Con las bienaventuranzas, «Jesús recoge las promesas hechas al pueblo elegido desde Abraham; pero las perfecciona ordenándolas no sólo a la posesión de una tierra, sino al Reino de los cielos» (Catecismo de la Iglesia Católica, n. 1716). Con­siderando este hecho, Benedicto XVI subraya la diferencia entre Moisés y el Señor, entre el Sinaí, un macizo rocoso en el desier­to, y el monte de las Bienaventuranzas: «Quien ha estado allí y tiene grabada en el espíritu la amplia vista sobre el agua del lago, el cielo y el sol, los árboles y los prados, las flores y el canto de los pájaros, no puede olvidar la maravillosa atmósfera de paz, de belleza de la creación» (Joseph Ratzinger/Benedicto XVI, Jesús de Nazaret. Desde el Bautismo a la Transfiguración, p. 94).

Las bienaventuranzas responden al deseo natural de felicidad que Dios ha puesto en el corazón del hombre, anuncian bendi­ciones y recompensas, pero al mismo tiempo son promesas para­dójicas, especialmente las que se refieren a la pobreza, las penas, la injusticia y las persecuciones (Cfr. Catecismo de la Iglesia Católica, nn. 1717-1718).  «Se invierten los criterios del mundo apenas se ven las cosas en la perspectiva correcta, esto es, desde la escala de valores de Dios, que es distinta de la del mun­do. Precisamente los que según los criterios del mundo son con­siderados pobres y perdidos son los realmente felices, los ben­decidos, y pueden alegrarse y regocijarse, no obstante todos sus sufrimientos» (Joseph Ratzinger/Benedicto XVI, Jesús de Nazaret. Desde el Bautismo a la Transfiguración, p. 99).

Las bienaventuranzas iluminan las acciones y actitudes que ca­racterizan la vida cristiana, expresan lo que significa ser discípulo de Cristo, haber sido llamado a asociarse a su Pasión y Resurrec­ción. (Cfr. Catecismo de la Iglesia Católica, n. 1717). «Pero son válidas para los discípulos porque primero se han hecho realidad en Cristo como prototipo (…). Las bienaventu­ranzas son como una velada biografía interior de Jesús, como un retrato de su figura.

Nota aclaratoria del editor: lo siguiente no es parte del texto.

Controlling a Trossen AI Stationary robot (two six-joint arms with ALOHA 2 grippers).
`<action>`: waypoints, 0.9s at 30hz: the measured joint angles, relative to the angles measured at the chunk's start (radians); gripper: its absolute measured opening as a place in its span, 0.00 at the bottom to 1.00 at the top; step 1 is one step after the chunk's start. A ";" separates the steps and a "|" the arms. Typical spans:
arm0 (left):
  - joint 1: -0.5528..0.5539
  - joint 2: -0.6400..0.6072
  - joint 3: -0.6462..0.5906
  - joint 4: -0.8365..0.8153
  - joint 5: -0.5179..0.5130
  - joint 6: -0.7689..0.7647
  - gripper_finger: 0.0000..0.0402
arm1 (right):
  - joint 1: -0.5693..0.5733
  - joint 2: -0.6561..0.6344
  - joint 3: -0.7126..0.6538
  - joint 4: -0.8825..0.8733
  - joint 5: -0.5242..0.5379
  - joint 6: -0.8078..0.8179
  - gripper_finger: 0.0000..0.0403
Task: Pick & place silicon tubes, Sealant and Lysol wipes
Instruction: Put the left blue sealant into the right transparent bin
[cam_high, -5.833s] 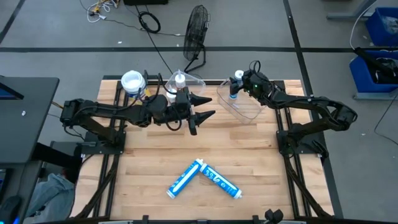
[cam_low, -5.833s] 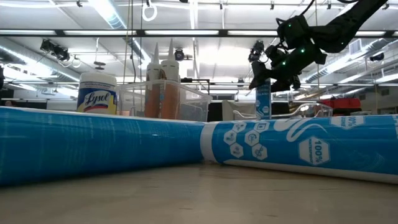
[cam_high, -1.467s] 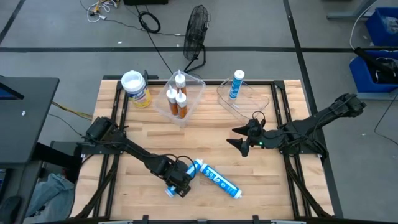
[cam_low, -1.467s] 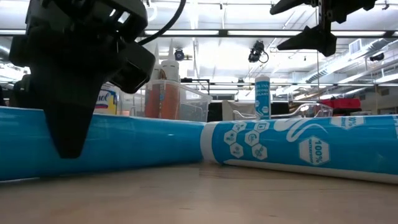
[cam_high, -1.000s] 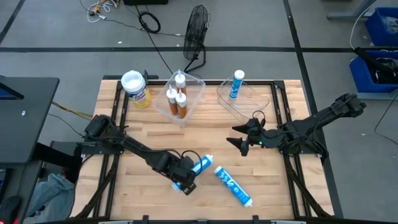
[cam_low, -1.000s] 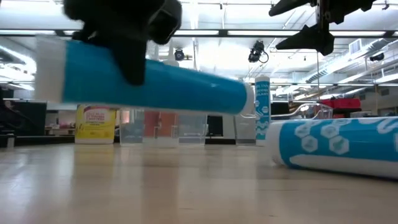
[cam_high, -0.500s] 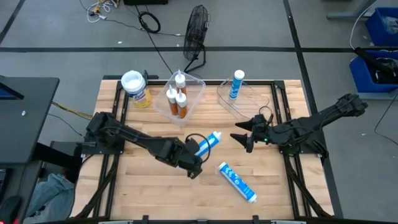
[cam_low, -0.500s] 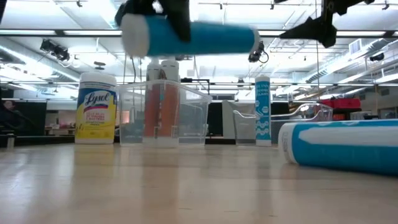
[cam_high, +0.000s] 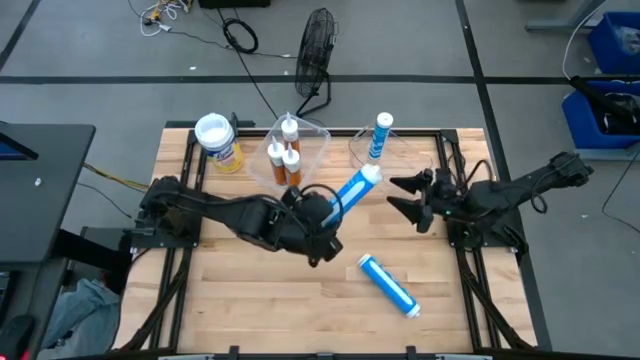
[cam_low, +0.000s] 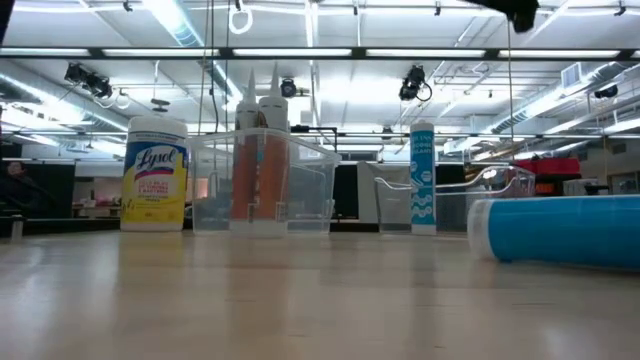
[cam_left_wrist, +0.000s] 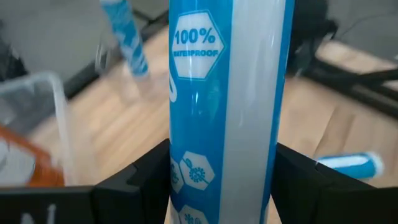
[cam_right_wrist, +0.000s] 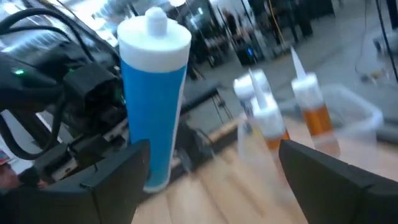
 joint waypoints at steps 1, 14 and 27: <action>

Él, que no tiene donde reclinar la cabeza ( Mt 8, 20), es el auténtico pobre; Él, que puede decir de sí mismo: Venid a mí, porque soy sencillo y humilde de corazón (Mt 11, 29), es el realmente humilde; Él es verdaderamente puro de cora­zón y por eso contempla a Dios sin cesar. Es constructor de paz, es aquel que sufre por amor de Dios. En las bienaventuranzas se ma­nifiesta el misterio de Cristo mismo, y nos llaman a entrar en co­munión con Él» (Joseph Ratzinger/Benedicto XVI, Jesús de Nazaret. Desde el Bautismo a la Transfiguración, p. 103).